Daily Archives: May 4, 2010

Bloggers and the Politics of “Free” Labor

Depeche Mode once opined in “Blasephemous Rumors” that God’s got a sick sense of humor. I don’t know much about God, but it may be that the blogging gods have a funny kind of humor as well. Just as I promise to shift the blog onto the proverbial back burner and focus on my manuscript, out pops a slew of articles, posts, and debates I can’t help but post about!

Take, for instance, this post on IFB on the issue of digital content and copyright. In a nutshell, the discount shoe company Payless Shoes seems to have entered into a partnership with Chictopia for use of the outfit posts of their users in Payless shoewear. The question: who has the right to give permission to Payless Shoes for the use of these images? (A summer storm of props to Jenny of FFW for bringing this to my attention, by the way, via our Threadbared Facebook page.)

Because I’m still determined to be all about the manuscript this week, I’ll save my longer commentary for another time. For now, I do want to point out that Chictopia users’ ire about this partnership (from the comments, many are suggesting a boycott of Chictopia) is both understandable and misguided. As we’ve noted before, “free” Web 2.0 technologies are a complicated matter. In posts about The Fake Sartorialist, the digital wunderkind Tavi Gevinson, and pretty much all our posts listed under the category “Labor and the Creative Economy” and the tag “New Digital Work Order,” we’ve pointed out that the free exchange of visual and textual content that blogs and other social media technologies enable is both democratizing (the modes of knowledge and culture production are diffused across a wider swath of people – yay!) and capitalist (and thus exploitative – boo!) because the products that we produce and consume (digital content) are given voluntarily/freely. As such, bloggers and other digital laborers are providing (freely) FREE LABOR to entities like Chictopia as well as Facebook, MySpace, The Sartorialist, etc. who profit from that labor. (I realize that’s an incredibly long and probably run-on sentence but the manuscript beckons! (I love your run-ons, and I love making them into discrete sentences for you! — Mimi))
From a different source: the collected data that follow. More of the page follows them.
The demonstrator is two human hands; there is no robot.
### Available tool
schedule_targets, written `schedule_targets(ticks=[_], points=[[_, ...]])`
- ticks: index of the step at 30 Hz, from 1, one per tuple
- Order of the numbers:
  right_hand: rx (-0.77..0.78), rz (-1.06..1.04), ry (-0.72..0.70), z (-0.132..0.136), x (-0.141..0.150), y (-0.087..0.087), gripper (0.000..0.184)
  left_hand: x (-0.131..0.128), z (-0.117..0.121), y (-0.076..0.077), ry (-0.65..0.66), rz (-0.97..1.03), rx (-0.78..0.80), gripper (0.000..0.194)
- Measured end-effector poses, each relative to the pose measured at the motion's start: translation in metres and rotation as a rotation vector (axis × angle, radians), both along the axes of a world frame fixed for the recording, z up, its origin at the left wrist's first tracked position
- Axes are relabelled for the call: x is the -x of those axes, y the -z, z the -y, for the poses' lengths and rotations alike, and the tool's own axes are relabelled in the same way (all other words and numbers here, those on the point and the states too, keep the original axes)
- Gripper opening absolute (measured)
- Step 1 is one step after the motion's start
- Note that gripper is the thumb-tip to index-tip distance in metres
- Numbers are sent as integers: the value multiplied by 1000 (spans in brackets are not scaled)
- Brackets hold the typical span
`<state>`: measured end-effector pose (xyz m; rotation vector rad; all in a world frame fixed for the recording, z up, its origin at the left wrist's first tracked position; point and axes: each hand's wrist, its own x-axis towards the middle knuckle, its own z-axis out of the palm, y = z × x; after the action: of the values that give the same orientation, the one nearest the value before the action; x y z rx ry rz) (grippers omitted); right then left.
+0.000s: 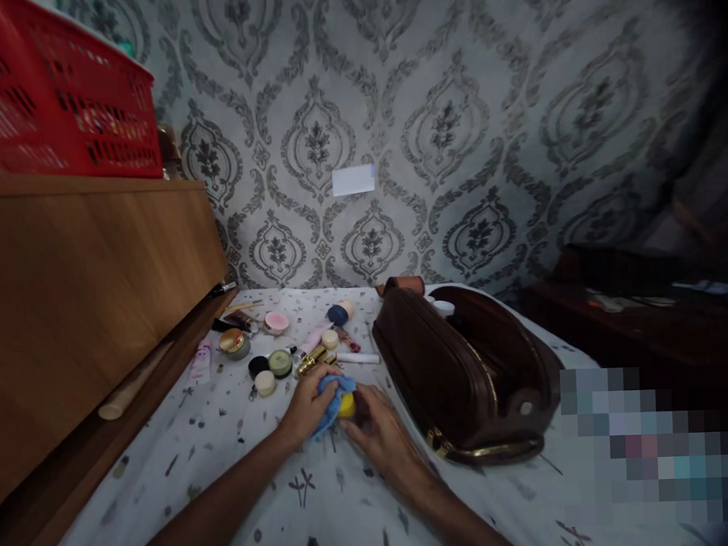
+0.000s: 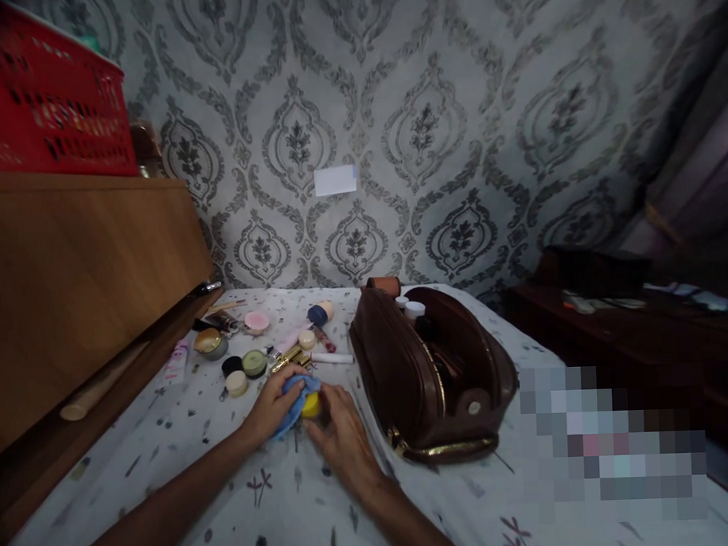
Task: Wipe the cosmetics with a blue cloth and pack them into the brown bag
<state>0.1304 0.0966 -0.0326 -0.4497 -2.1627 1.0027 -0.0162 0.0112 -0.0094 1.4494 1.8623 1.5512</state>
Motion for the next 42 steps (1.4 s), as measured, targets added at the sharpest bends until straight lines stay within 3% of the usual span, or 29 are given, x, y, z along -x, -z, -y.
schedule_targets(ticks=[3,9,23,30,35,39,42], points=[[-40,51,27,-4,1,0,18,-8,2,-2,28,-151,29,28],[-35,68,5,-9,3,-2,10,-19,9,-6,-14,-385,78,36],[12,57,38,-5,0,-6,15,-19,12,-7,-26,-441,135,32],[7,55,64,-6,0,-5,21,-21,9,-3,-106,-539,155,33],[55,50,81,-8,0,-8,28,-10,9,-2,-199,-734,134,36],[95,74,165,-12,0,-12,25,2,11,-3,-329,-929,149,27],[84,106,225,-15,0,-12,22,8,11,-2,-352,-972,245,21]])
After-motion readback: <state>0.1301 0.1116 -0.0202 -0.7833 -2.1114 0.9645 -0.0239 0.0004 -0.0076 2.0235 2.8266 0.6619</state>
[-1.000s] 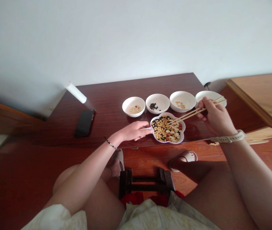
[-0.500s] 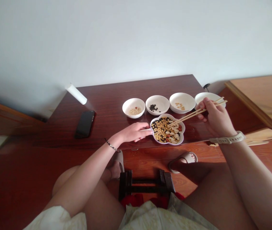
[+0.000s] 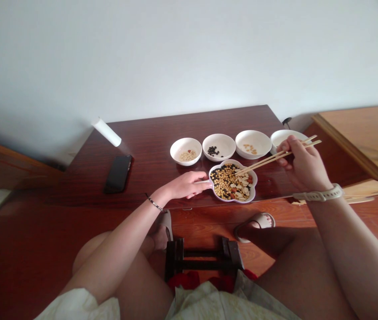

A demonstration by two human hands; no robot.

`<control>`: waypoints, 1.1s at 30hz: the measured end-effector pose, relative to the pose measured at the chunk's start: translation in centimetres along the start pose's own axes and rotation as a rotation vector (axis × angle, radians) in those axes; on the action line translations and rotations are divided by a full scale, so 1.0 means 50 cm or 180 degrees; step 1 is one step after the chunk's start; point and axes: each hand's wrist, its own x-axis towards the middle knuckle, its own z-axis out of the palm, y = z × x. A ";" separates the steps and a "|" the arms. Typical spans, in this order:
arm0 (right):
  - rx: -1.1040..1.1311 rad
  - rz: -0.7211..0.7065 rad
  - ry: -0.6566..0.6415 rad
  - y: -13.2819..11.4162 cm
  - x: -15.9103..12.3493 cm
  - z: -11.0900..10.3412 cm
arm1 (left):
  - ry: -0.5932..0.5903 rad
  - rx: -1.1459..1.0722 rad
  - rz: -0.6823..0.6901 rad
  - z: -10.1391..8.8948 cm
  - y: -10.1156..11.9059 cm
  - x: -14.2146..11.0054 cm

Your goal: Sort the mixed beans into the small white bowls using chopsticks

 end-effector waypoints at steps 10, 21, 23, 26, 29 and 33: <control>-0.0431 0.0184 -0.0398 0.002 -0.013 -0.001 | -0.0008 0.0034 -0.0001 0.002 0.003 0.002; -0.0323 0.0079 -0.0085 -0.002 -0.012 0.000 | -0.0018 0.0004 -0.0004 0.002 0.002 0.002; -0.0132 0.0011 -0.0054 -0.006 -0.011 0.001 | -0.0022 -0.0011 0.0001 0.001 0.001 0.001; 0.0220 -0.0083 0.0176 -0.013 -0.004 -0.003 | -0.0044 -0.0026 0.0014 0.001 -0.002 -0.001; 0.0645 -0.0077 0.0573 -0.019 0.006 -0.013 | -0.0052 -0.0037 0.0014 0.001 -0.006 -0.002; 0.1010 0.0014 0.1059 -0.025 0.022 -0.027 | -0.0033 -0.0030 0.0007 0.002 -0.009 -0.001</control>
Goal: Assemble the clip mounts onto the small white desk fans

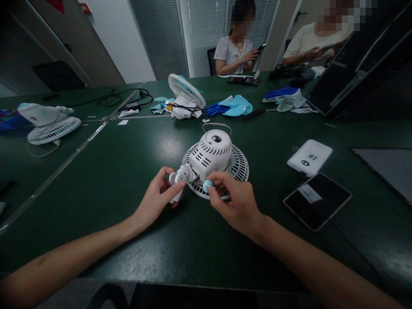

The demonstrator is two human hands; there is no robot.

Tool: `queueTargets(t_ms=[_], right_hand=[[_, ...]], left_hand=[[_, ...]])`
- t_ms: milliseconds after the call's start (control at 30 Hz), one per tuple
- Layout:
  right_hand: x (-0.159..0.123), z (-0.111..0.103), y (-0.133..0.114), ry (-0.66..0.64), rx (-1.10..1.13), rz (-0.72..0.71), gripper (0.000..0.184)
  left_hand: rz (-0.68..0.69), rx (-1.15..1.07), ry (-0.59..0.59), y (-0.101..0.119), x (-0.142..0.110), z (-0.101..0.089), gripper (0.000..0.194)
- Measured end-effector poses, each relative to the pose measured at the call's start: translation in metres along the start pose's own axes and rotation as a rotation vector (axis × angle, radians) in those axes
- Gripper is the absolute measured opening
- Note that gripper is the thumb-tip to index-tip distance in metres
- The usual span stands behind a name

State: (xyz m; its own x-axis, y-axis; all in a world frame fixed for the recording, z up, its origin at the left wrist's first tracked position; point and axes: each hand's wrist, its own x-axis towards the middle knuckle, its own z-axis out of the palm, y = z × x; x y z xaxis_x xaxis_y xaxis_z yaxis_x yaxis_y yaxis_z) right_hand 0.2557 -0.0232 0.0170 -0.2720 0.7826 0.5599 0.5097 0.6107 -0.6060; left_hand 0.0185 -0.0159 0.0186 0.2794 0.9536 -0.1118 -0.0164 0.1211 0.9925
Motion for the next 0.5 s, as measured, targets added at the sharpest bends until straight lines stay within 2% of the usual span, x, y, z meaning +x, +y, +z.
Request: queueTargets(t_ms=[200,333,500], right_hand=[[-0.001,-0.001,0.000,-0.022,0.014,-0.001,0.014],[-0.002,-0.001,0.001,-0.028,-0.001,0.000,0.015],[-0.002,0.000,0.001,-0.009,-0.045,-0.044,0.017]], left_hand=[[0.049,-0.086,0.045,-0.002,0.000,-0.001,0.036],[0.095,0.058,0.099,-0.007,0.004,-0.004,0.034],[0.139,0.146,0.048,-0.011,0.005,-0.002,0.033]])
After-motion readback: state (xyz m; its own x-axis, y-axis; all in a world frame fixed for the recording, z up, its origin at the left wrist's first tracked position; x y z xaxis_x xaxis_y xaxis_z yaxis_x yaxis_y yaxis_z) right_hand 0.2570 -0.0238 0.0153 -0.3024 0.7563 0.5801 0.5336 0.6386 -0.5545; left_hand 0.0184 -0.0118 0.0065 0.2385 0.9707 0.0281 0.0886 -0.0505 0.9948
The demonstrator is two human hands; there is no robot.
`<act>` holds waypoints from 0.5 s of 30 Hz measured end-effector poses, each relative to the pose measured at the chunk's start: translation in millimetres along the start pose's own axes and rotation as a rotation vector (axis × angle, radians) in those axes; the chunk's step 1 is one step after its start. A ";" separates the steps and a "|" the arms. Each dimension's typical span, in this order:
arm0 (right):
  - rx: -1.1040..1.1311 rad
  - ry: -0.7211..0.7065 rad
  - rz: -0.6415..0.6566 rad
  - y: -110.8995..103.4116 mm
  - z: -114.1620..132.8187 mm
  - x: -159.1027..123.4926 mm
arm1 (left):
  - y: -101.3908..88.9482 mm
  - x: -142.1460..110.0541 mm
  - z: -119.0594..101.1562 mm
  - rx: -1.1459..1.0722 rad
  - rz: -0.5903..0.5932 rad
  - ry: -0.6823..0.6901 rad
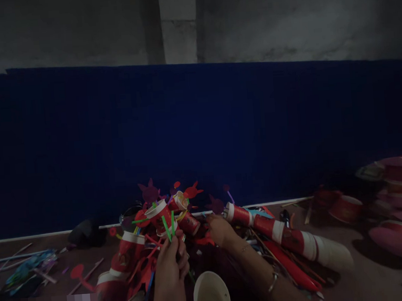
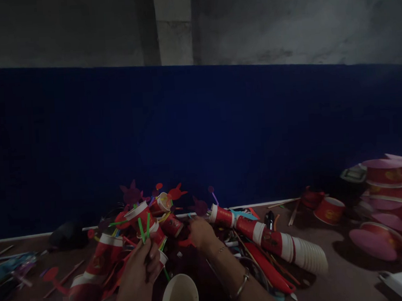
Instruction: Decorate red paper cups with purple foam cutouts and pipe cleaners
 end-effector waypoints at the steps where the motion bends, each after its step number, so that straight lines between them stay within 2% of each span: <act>1: -0.005 0.006 0.004 -0.1 2.8 6.4 | -0.6 -0.1 0.5 0.002 0.003 0.004; 8: -0.070 0.100 0.119 5.5 9.5 47.9 | -5.3 0.8 5.8 -0.002 0.048 0.010; 15: -0.141 0.039 0.223 -6.2 10.6 55.6 | -6.2 10.0 11.6 -0.044 0.026 -0.013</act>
Point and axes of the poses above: each hand's wrist, its own x-axis towards the middle knuckle, its own y-axis out of the palm, z = x × y, the point moved 4 cm from there along x, towards the middle knuckle, and after that the axes turned 5 degrees about -x, right-handed, at the moved point
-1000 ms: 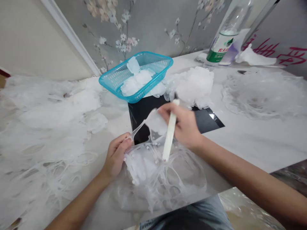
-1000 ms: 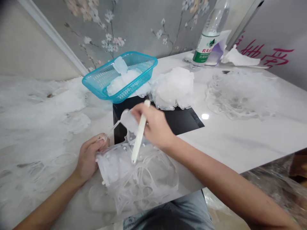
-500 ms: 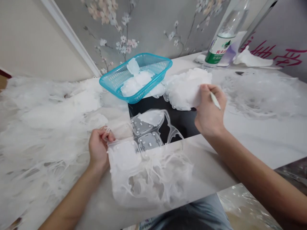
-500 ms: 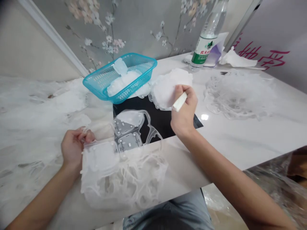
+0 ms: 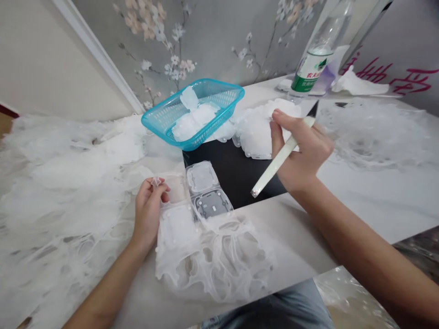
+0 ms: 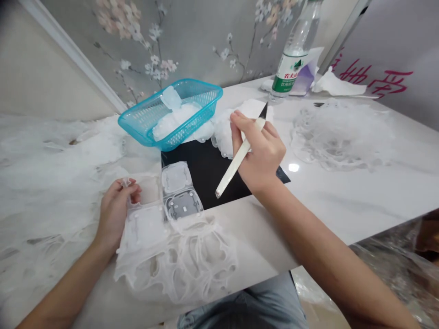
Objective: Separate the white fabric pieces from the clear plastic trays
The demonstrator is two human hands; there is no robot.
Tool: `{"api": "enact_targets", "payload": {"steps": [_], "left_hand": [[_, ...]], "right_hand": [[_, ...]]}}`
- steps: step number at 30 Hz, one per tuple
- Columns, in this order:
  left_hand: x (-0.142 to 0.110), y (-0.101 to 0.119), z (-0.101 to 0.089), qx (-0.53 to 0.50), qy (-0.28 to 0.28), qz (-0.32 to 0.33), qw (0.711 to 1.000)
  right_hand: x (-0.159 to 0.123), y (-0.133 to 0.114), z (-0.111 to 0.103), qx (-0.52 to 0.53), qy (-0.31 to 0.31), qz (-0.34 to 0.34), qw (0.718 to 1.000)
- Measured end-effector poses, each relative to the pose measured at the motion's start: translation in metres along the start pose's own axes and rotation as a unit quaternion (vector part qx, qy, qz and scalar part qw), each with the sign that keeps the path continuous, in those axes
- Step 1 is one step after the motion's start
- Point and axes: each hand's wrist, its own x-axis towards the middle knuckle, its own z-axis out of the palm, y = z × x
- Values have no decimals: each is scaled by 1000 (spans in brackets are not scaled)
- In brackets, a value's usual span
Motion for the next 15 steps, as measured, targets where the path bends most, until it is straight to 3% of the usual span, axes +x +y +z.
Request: {"api": "enact_targets", "payload": {"steps": [2, 5, 9, 13, 15], "left_hand": [[0, 0, 0, 0, -1, 3, 1000], [-2, 0, 0, 2, -6, 5, 1000], [-3, 0, 1, 2, -9, 6, 1000], [-3, 1, 1, 1, -2, 2, 1000], [-2, 1, 1, 0, 2, -2, 1000]], "right_hand": [[-2, 8, 4, -50, -84, -15, 995], [-11, 5, 10, -97, -250, -28, 963], [-36, -31, 11, -1, -313, -101, 944], [-65, -65, 9, 127, -448, -175, 867], [-71, -69, 11, 126, -476, -177, 852]]}}
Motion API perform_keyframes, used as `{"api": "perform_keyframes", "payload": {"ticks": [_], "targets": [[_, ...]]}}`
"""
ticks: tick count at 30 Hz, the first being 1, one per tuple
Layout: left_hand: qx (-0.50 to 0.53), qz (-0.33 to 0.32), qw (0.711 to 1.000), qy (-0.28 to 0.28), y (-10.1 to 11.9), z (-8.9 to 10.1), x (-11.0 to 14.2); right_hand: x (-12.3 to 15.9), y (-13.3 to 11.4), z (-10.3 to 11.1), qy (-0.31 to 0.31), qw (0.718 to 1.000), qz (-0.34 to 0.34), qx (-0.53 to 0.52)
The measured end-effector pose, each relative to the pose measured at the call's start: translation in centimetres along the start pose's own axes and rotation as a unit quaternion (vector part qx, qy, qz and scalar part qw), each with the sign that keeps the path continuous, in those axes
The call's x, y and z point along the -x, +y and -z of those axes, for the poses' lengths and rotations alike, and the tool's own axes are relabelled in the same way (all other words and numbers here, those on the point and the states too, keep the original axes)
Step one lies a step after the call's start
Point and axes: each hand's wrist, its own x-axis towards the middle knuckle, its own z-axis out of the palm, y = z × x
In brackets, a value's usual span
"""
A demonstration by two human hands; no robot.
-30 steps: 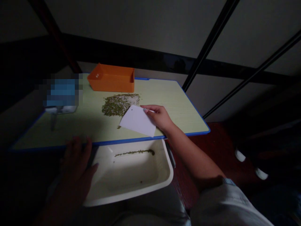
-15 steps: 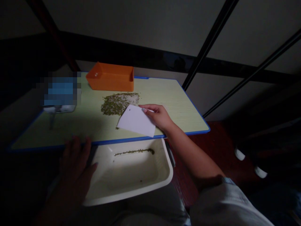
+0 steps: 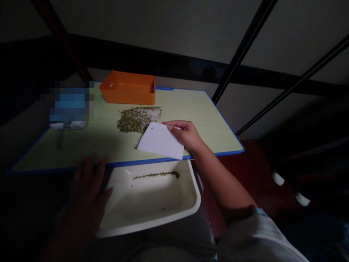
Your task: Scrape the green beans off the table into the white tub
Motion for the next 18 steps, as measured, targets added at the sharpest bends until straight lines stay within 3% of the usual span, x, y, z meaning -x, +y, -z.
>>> {"api": "perform_keyframes", "payload": {"ticks": [7, 12, 14, 18], "targets": [[-0.004, 0.008, 1.0, -0.003, -0.2, -0.1, -0.1, 0.0, 0.1, 0.1, 0.013, 1.0, 0.02, 0.013], [0.009, -0.003, 1.0, -0.004, -0.3, -0.2, 0.1, 0.7, -0.3, 0.3, 0.08, 0.992, 0.08, 0.047], [0.014, -0.003, 1.0, 0.002, -0.3, -0.3, 0.3, 1.9, -0.7, 0.2, 0.105, 0.986, 0.101, 0.085], [0.032, -0.008, 0.999, 0.014, -0.2, -0.5, 0.8, 6.3, -1.9, -0.6, 0.117, 0.982, 0.046, 0.139]]}}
Chictopia users certainly have reason to gripe about this – it doesn’t feel good when our labors profit others (see Marx and the concept of “alienation”) but a boycott of Chictopia isn’t really the answer. As I said, Chictopia is not the only one that profits (materially or immaterially) from this free digital content. A more productive approach might be to insist on updating laws for the digital age that takes into account the changing relations of labor and capital. As one commenter called Unfunded rightly points out:

There is such a double standard between digital media and print media. Magazines inspire people and publish creative content and, holy crap guess what??, they get paid to do it! They receive daily shipments of a bunch of products from various merchants who hope to get their product featured. And I guarantee if Payless posted an article or editorial on their site that was originally published in a top magazine, with no credit back to that magazine, they would have hell to pay.

Copyright law is expanding for better and for worse and hopefully one day it’ll address the similarities and differences between digital and print media labor.

But before we all jump on the copyright bandwagon – let’s also consider how copyright protections are historically embedded in narrow ideas of what it means to be an author, an individual, and thus worthy of legal protection. See Martha Woodmansee’s work for more on this history and also my post on the politics of fake.